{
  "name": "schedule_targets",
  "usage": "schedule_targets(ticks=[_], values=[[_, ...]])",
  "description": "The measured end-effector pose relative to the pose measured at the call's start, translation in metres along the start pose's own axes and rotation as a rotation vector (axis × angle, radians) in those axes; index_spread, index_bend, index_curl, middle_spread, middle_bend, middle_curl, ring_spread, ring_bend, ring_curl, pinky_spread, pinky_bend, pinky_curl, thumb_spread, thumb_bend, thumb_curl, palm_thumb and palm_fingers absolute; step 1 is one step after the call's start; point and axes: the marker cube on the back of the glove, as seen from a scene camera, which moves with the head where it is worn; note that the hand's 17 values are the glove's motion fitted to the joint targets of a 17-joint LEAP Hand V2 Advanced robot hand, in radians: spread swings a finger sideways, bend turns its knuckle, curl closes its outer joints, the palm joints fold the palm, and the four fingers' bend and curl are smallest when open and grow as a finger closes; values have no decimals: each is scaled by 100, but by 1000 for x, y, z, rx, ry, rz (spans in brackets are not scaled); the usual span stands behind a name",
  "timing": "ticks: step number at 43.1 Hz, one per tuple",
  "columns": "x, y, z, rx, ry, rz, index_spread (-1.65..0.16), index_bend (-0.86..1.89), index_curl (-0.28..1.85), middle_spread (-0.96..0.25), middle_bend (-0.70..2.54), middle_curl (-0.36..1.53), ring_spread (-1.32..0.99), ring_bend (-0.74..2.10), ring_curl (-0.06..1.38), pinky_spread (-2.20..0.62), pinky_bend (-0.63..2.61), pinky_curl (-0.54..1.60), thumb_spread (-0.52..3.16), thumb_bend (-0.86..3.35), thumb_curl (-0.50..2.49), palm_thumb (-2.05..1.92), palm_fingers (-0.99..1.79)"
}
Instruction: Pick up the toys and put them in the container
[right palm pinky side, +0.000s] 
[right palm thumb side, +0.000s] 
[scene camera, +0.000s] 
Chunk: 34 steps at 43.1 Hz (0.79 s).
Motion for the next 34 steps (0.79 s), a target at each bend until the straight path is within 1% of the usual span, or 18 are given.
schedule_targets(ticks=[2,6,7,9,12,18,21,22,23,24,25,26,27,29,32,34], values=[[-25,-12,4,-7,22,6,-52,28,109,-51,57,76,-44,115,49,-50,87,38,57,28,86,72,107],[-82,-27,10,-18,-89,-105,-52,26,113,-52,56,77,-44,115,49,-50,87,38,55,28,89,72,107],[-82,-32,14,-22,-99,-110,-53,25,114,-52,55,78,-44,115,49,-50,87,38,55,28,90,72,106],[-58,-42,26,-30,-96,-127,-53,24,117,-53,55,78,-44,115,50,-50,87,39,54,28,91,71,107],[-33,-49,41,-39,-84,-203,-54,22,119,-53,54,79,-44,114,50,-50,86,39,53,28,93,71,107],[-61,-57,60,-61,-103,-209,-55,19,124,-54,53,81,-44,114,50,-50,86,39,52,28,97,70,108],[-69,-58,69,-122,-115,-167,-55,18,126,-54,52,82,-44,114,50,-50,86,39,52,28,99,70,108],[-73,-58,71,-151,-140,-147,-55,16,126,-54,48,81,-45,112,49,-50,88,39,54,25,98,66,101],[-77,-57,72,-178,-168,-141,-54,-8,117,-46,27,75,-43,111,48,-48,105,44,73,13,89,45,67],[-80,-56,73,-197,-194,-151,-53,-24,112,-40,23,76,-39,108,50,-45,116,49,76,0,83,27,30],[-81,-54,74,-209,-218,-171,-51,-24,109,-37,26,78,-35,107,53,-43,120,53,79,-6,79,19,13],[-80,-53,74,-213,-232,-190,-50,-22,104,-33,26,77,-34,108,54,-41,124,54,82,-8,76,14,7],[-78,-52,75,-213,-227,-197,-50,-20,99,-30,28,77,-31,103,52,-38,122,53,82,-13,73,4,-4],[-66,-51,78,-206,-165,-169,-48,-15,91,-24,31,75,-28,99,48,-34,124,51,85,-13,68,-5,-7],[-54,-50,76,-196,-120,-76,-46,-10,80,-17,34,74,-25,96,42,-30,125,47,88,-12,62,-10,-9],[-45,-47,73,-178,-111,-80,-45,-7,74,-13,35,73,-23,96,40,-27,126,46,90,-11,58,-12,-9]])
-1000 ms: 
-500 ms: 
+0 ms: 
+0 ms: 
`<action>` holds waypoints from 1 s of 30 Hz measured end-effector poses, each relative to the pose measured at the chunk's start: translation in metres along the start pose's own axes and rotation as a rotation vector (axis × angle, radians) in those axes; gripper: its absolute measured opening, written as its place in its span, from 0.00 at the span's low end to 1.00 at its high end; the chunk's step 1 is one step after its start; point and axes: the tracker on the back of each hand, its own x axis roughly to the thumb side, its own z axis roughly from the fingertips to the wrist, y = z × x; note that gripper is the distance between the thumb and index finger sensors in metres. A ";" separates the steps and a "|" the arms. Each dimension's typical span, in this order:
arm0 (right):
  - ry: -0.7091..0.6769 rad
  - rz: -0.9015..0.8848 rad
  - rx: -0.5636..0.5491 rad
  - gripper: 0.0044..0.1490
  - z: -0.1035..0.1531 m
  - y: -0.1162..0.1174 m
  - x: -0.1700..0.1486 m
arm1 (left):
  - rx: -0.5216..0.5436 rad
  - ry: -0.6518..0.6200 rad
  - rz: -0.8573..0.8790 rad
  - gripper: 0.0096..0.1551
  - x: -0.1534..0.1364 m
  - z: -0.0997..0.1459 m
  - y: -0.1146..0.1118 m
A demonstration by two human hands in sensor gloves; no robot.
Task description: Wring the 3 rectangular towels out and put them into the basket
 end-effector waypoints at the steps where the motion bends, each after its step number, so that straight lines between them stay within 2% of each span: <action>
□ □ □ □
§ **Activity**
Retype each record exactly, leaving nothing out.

§ **Worked solution**
{
  "name": "schedule_targets",
  "usage": "schedule_targets(ticks=[_], values=[[_, ...]])",
  "description": "The measured end-effector pose relative to the pose measured at the call's start, translation in metres along the start pose's own axes and rotation as a rotation vector (axis × angle, radians) in those axes; index_spread, index_bend, index_curl, middle_spread, middle_bend, middle_curl, ring_spread, ring_bend, ring_curl, pinky_spread, pinky_bend, pinky_curl, thumb_spread, thumb_bend, thumb_curl, palm_thumb and palm_fingers absolute; step 1 is one step after the call's start; point and axes: the marker cube on the back of the glove, as seen from a scene camera, which moves with the head where it is worn; note that the hand's 17 values are the glove's motion fitted to the joint targets of a 17-joint LEAP Hand V2 Advanced robot hand, in radians: spread swings a finger sideways, bend turns its knuckle, curl closes its outer joints, the palm joints fold the palm, and the four fingers' bend and curl are smallest when open and grow as a finger closes; values have no decimals: each is scaled by 100, but by 1000 for x, y, z, rx, ry, rz (spans in brackets are not scaled); the usual span stands behind a name",
  "timing": "ticks: step number at 43.1 Hz, one per tuple",
  "columns": "x, y, z, rx, ry, rz, index_spread (-1.65..0.16), index_bend (-0.86..1.89), index_curl (-0.28..1.85), middle_spread (-0.96..0.25), middle_bend (-0.70..2.54), middle_curl (-0.36..1.53), ring_spread (-1.32..0.99), ring_bend (-0.74..2.10), ring_curl (-0.06..1.38), pinky_spread (-2.20..0.62), pinky_bend (-0.63..2.61), pinky_curl (-0.54..1.60), thumb_spread (-0.52..3.16), thumb_bend (-0.86..3.35), thumb_curl (-0.50..2.49), palm_thumb (-2.05..1.92), palm_fingers (-0.99..1.79)"
}
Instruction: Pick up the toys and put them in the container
[right palm pinky side, +0.000s] 
[right palm thumb side, +0.000s] 
[scene camera, +0.000s] 
Chunk: 34 steps at 43.1 Hz (0.79 s).
Motion for the next 34 steps (0.79 s), a target at each bend until the straight path is within 1% of the usual span, or 18 are given.
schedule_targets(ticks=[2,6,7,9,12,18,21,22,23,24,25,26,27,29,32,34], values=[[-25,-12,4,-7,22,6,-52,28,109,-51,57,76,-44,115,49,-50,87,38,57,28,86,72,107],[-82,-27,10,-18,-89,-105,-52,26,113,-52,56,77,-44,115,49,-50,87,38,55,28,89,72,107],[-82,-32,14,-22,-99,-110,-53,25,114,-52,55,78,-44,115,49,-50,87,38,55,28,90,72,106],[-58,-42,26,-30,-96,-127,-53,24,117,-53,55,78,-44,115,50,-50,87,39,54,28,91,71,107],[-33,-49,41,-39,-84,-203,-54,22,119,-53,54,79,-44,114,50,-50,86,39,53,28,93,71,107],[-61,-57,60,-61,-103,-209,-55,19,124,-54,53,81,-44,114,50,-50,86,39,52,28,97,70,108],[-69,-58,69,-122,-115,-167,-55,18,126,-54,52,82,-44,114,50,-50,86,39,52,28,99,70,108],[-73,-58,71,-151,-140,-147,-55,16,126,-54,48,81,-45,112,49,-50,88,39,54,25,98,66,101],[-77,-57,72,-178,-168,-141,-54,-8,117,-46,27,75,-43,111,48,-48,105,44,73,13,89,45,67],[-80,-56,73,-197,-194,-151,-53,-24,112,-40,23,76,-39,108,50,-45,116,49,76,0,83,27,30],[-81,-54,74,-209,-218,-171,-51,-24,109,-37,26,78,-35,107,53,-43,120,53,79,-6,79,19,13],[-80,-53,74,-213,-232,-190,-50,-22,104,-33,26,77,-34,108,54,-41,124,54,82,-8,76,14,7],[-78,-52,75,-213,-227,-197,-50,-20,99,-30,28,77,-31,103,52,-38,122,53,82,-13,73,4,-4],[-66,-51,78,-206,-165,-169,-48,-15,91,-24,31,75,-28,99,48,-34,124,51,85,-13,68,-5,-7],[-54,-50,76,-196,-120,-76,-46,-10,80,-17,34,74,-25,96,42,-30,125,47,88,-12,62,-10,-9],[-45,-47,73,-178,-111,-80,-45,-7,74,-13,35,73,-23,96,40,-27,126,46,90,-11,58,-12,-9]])
-1000 ms: 
-500 ms: 
+0 ms: 
+0 ms: 
`<action>` holds waypoints from 1 s of 30 Hz measured end-effector poses, each relative to the pose measured at the chunk's start: translation in metres along the start pose's own axes and rotation as a rotation vector (axis × angle, radians) in those axes; gripper: its absolute measured opening, written as its place in its span, from 0.00 at the span's low end to 1.00 at its high end; the chunk's step 1 is one step after its start; point and axes: the tracker on the back of each hand, its own x axis roughly to the thumb side, its own z axis roughly from the fingertips to the wrist, y = z × x; note that gripper is the distance between the thumb and index finger sensors in metres. A ";" separates the steps and a "|" the arms. Each dimension's typical span, in this order:
arm0 (right):
  - ry: -0.7091..0.6769 rad
  - rz: -0.9015..0.8848 rad
  - rx: -0.5636..0.5491 rad
  - gripper: 0.0044..0.1490
  - z: -0.1035..0.1531 m
  - y: -0.1162..0.1174 m
  - x: -0.1700..0.1486 m
arm1 (left):
  - rx: -0.5216..0.5436 rad
  - ry: -0.6518..0.6200 rad
  - rz: -0.8573..0.8790 rad
  - gripper: 0.0096..0.1551
  - x: -0.1534..0.1364 m
  - z: -0.0997..0.1459 m
  - y: -0.1146..0.1118 m
A demonstration by two human hands in sensor gloves; no robot.
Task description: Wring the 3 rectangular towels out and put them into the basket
 end-effector waypoints at the steps where the motion bends, each after its step number, so that straight lines between them stay within 2% of each span: <action>

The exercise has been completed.